Collected data entries:
- Opening Delimiter -
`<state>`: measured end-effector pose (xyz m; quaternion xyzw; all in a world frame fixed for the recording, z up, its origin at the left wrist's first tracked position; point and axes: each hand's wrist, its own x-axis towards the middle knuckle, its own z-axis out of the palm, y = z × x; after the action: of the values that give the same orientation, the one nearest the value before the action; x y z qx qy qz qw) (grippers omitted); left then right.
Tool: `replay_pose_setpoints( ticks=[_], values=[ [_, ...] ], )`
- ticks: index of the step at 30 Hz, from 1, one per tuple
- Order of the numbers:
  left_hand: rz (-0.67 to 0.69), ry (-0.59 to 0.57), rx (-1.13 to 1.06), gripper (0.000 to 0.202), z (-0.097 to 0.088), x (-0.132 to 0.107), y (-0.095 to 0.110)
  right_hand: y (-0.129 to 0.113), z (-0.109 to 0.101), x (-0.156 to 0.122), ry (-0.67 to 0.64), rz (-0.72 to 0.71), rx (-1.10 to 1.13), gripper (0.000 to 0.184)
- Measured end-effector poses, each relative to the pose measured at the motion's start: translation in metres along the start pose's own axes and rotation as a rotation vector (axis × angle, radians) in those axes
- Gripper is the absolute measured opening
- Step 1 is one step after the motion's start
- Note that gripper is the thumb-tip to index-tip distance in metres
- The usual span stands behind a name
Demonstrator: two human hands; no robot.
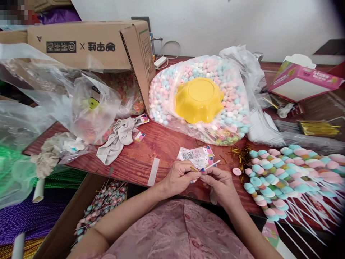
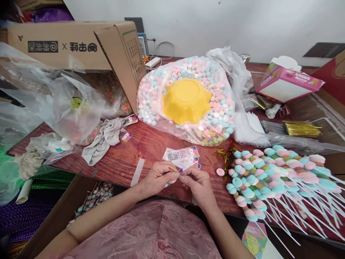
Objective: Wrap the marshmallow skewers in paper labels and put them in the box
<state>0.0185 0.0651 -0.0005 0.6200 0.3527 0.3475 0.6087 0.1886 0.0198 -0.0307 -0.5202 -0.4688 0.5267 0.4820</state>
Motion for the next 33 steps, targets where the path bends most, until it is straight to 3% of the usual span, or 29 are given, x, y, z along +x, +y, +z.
replay_pose_setpoints(
  ticks=[3, 5, 7, 9, 11, 13, 16, 21, 29, 33],
  values=[
    [-0.183, -0.145, -0.109, 0.029, -0.002, -0.001, 0.006, -0.003, -0.009, 0.003, -0.284, 0.134, 0.113, 0.036],
    [-0.372, -0.263, -0.198, 0.030, -0.005, -0.002, 0.008, -0.012, -0.012, 0.002, -0.447, 0.066, 0.027, 0.036],
    [-0.523, -0.365, -0.269, 0.031, -0.009, -0.004, 0.008, -0.025, -0.013, -0.003, -0.505, -0.203, -0.235, 0.029],
    [-0.621, -0.470, -0.312, 0.030, -0.014, -0.005, 0.009, -0.039, -0.013, -0.011, -0.483, -0.587, -0.557, 0.021],
    [-0.691, -0.594, -0.311, 0.028, -0.018, -0.005, 0.011, -0.048, -0.013, -0.019, -0.479, -0.905, -0.789, 0.026],
    [-0.739, -0.719, -0.274, 0.025, -0.021, -0.003, 0.015, -0.052, -0.013, -0.025, -0.515, -1.071, -0.900, 0.029],
    [-0.762, -0.847, -0.221, 0.024, -0.023, 0.000, 0.019, -0.051, -0.013, -0.029, -0.562, -1.134, -0.938, 0.029],
    [-0.747, -0.945, -0.161, 0.023, -0.025, 0.004, 0.022, -0.055, -0.010, -0.027, -0.633, -1.129, -0.941, 0.033],
    [-0.746, -1.016, -0.175, 0.022, -0.026, 0.000, 0.019, -0.055, 0.001, -0.025, -0.772, -1.222, -0.931, 0.027],
    [-0.734, -1.042, -0.157, 0.023, -0.028, -0.001, 0.020, -0.056, 0.009, -0.026, -0.734, -1.208, -0.958, 0.024]
  ],
)
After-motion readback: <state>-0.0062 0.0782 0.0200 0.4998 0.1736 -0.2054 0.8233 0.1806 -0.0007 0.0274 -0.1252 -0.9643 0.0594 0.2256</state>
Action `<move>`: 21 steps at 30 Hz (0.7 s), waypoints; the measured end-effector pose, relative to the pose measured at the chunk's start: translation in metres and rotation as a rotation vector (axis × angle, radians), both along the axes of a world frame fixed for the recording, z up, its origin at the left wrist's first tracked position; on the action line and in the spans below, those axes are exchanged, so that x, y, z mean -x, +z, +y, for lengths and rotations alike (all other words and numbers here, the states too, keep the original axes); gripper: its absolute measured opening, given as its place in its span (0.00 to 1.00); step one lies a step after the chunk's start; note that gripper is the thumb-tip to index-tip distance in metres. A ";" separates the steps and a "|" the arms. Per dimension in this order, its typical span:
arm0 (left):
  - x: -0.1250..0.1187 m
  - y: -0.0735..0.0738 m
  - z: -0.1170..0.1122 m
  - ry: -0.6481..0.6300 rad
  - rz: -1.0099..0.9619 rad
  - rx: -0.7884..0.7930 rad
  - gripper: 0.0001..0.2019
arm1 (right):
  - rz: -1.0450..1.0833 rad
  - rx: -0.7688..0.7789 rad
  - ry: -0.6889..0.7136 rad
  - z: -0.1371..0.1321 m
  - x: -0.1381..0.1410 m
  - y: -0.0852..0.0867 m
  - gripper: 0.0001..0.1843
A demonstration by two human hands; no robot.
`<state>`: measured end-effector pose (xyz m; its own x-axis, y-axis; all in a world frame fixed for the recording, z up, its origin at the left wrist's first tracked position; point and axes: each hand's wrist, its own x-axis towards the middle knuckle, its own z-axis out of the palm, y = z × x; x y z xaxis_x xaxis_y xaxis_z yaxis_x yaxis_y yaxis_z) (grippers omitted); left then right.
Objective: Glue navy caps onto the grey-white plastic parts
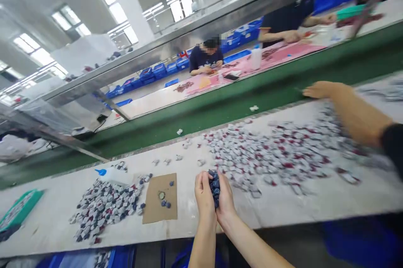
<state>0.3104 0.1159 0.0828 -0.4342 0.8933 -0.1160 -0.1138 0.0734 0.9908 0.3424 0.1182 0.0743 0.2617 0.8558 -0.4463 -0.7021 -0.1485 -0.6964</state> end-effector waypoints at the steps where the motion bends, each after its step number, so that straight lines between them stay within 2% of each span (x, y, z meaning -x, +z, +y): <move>1: 0.021 -0.015 0.013 0.052 0.013 0.013 0.13 | -0.041 -0.003 0.049 0.015 0.021 -0.014 0.16; 3: 0.055 -0.045 0.032 0.136 0.056 0.049 0.14 | -0.140 -0.014 0.137 0.037 0.054 -0.043 0.16; 6: 0.081 -0.082 0.044 0.204 0.108 0.117 0.16 | -0.328 -0.070 0.252 0.052 0.078 -0.081 0.17; 8: 0.085 -0.098 0.045 0.221 0.168 0.143 0.18 | -0.461 -0.138 0.306 0.054 0.080 -0.098 0.18; 10: 0.083 -0.105 0.043 0.225 0.257 0.146 0.19 | -0.582 -0.225 0.344 0.054 0.077 -0.108 0.20; 13: 0.082 -0.101 0.037 0.211 0.441 0.135 0.20 | -0.734 -0.366 0.393 0.050 0.068 -0.111 0.22; 15: 0.091 -0.090 0.037 0.182 0.579 0.121 0.19 | -0.826 -0.454 0.433 0.045 0.057 -0.107 0.21; 17: 0.113 -0.072 0.049 0.148 0.706 0.105 0.18 | -0.925 -0.520 0.469 0.039 0.042 -0.101 0.18; 19: 0.146 -0.052 0.081 0.119 0.808 0.098 0.18 | -1.024 -0.534 0.481 0.033 0.026 -0.095 0.15; 21: 0.183 -0.036 0.133 0.080 0.888 0.103 0.18 | -1.168 -0.513 0.486 0.028 0.016 -0.094 0.13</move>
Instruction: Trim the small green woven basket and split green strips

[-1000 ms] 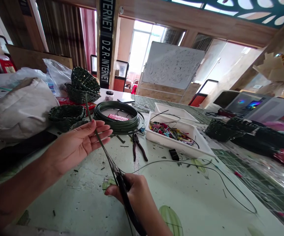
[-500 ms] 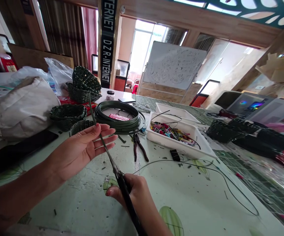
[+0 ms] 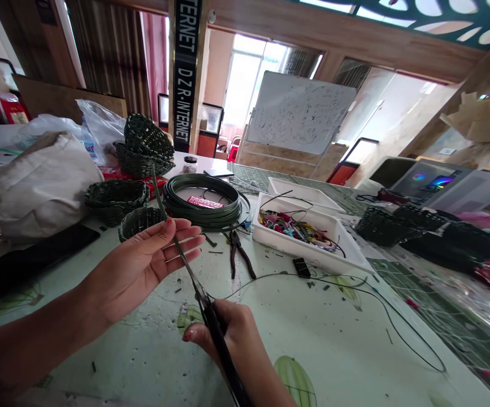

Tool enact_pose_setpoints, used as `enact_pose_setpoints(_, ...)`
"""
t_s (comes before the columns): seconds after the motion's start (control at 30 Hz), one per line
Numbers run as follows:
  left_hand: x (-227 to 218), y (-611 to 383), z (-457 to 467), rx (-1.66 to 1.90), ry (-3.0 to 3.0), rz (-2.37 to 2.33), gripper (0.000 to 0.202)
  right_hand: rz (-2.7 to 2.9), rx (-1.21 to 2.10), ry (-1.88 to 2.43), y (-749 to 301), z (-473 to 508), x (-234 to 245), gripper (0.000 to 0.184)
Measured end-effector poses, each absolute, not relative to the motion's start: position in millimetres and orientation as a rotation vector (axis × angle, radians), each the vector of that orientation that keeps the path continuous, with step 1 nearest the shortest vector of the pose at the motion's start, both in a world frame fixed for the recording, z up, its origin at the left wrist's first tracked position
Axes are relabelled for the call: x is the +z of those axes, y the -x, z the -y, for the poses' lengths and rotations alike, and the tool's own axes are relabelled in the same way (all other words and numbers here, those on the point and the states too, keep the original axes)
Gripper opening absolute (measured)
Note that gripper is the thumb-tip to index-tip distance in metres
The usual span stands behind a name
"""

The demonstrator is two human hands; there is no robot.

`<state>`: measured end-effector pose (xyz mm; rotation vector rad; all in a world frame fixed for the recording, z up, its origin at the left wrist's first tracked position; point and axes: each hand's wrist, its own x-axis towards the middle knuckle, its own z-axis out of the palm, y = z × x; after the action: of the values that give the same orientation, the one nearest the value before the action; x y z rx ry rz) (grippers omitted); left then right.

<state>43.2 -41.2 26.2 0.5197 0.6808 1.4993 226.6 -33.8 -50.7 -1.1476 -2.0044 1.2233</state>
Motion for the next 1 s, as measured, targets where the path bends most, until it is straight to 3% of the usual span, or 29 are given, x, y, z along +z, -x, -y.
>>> enact_pose_setpoints(1.0,24.9,-55.1,49.5,1.479,-0.523,-0.71,0.014,1.965,1.267,1.16,-224.6,33.5,-51.4,0.064)
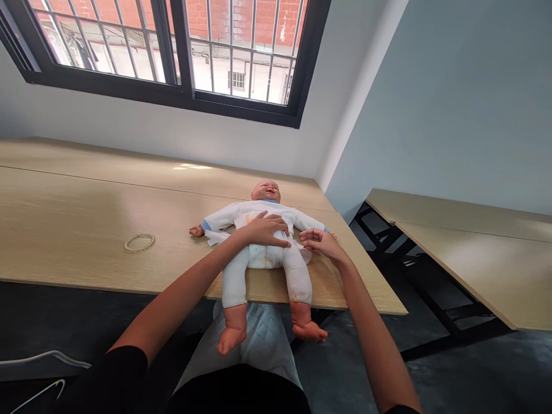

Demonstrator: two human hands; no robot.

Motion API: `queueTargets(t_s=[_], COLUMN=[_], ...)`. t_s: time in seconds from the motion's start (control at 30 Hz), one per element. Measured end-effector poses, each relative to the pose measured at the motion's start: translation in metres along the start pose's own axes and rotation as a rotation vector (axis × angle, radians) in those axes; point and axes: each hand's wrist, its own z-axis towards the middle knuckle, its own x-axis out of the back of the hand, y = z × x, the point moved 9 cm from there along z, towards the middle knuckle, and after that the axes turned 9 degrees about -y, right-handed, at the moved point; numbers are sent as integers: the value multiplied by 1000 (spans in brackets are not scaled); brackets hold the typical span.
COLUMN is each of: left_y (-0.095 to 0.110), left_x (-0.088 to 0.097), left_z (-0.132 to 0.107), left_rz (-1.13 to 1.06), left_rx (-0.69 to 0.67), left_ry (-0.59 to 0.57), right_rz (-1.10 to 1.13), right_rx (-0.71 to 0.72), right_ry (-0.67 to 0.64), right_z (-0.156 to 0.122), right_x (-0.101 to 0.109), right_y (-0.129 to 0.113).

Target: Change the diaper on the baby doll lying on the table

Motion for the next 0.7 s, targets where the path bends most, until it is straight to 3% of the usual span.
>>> queueTargets(t_s=[0.3, 0.5, 0.7], left_y=[0, 0, 0], left_x=[-1, 0, 1], left_z=[1, 1, 0], left_rz=[12, 10, 3], left_rx=[-5, -3, 5], left_ry=[-7, -8, -13], right_rz=[-33, -64, 96], right_rx=[62, 123, 127], right_ry=[-134, -26, 210], right_z=[2, 4, 6], right_x=[-21, -8, 21], right_y=[-5, -7, -1])
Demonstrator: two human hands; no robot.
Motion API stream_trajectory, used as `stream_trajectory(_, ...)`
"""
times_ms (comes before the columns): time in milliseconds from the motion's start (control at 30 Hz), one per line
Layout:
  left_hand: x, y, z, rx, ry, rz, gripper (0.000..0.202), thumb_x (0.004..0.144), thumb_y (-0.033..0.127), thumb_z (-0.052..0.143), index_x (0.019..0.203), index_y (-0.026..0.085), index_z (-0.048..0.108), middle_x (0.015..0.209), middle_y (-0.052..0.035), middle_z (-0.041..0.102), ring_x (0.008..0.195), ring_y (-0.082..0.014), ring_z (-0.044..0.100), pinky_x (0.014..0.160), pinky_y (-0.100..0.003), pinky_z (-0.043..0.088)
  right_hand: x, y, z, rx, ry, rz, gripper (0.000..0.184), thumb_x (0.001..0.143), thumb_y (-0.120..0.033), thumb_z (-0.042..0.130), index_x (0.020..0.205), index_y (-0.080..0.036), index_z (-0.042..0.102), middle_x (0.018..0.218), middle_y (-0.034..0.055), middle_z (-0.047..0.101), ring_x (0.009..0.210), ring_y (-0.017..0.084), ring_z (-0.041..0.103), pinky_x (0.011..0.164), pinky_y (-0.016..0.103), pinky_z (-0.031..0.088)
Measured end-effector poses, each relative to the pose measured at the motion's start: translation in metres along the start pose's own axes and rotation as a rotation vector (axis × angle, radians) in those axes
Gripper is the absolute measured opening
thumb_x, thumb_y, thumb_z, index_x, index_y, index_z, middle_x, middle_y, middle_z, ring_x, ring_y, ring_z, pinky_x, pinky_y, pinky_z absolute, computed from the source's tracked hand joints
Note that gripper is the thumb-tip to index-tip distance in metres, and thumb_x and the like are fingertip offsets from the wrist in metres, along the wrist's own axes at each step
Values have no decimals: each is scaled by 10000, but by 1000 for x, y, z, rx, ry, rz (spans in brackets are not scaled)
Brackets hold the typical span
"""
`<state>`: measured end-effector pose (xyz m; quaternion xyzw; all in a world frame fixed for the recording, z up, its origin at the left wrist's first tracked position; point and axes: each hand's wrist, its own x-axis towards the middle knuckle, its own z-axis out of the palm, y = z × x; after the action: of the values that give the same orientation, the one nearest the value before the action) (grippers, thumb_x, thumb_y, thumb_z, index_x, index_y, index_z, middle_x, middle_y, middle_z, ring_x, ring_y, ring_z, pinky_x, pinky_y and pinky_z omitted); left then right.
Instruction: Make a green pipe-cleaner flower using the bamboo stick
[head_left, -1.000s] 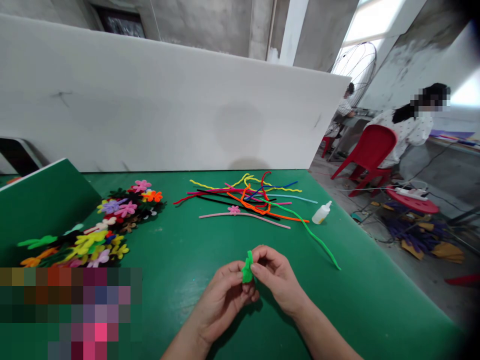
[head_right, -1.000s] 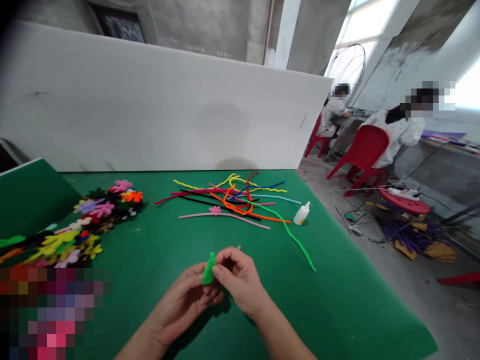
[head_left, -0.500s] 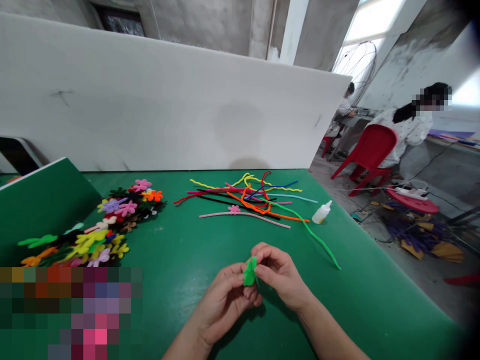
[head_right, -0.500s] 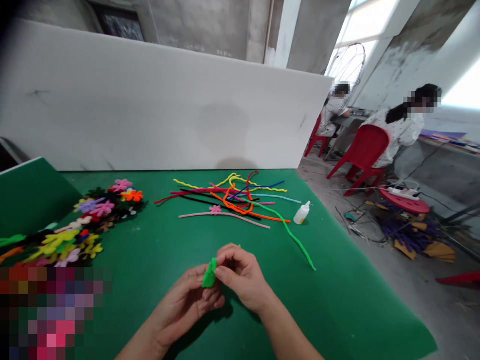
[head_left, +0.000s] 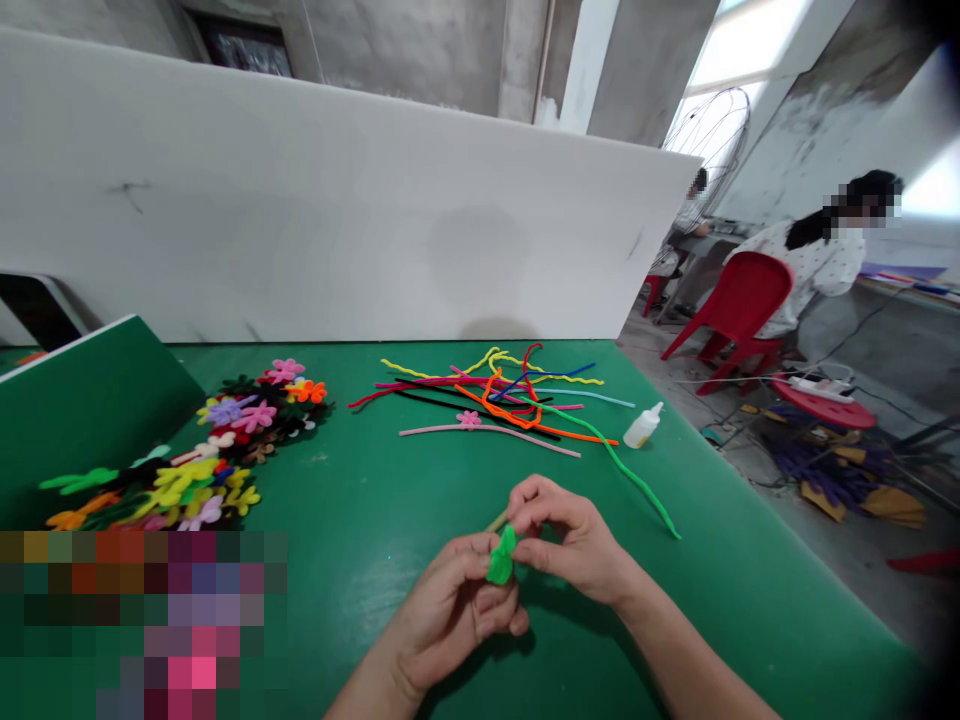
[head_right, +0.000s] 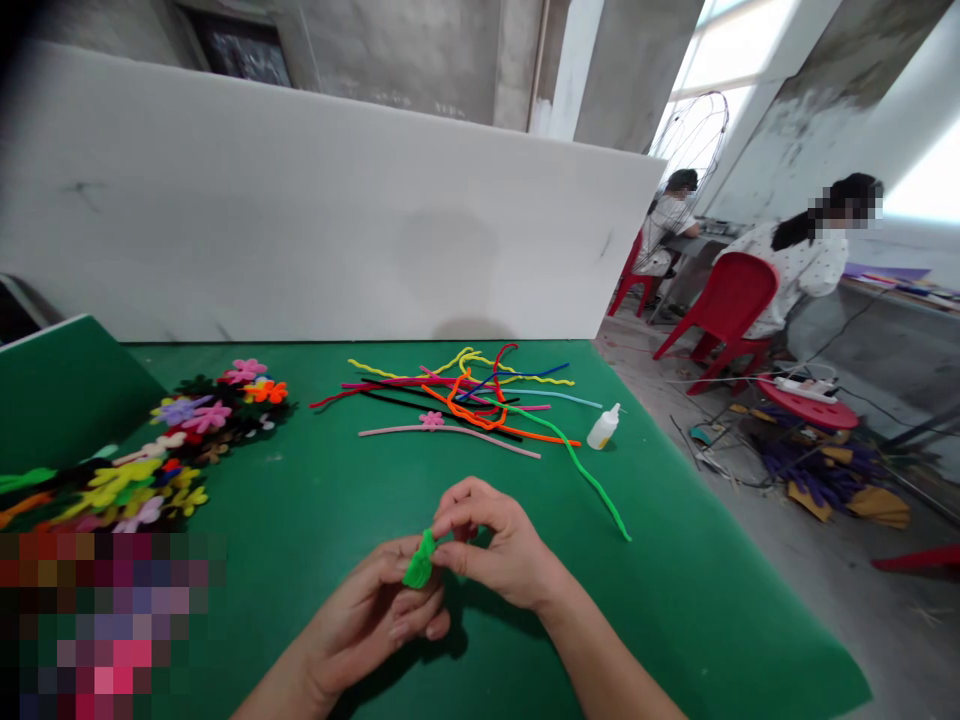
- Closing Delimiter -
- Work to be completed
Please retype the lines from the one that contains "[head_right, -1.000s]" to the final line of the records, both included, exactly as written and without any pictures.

- Solution
[head_right, -1.000s] 
[head_left, -0.500s] 
[head_right, -0.500s] 
[head_left, +0.000s] 
[head_right, +0.000s] 

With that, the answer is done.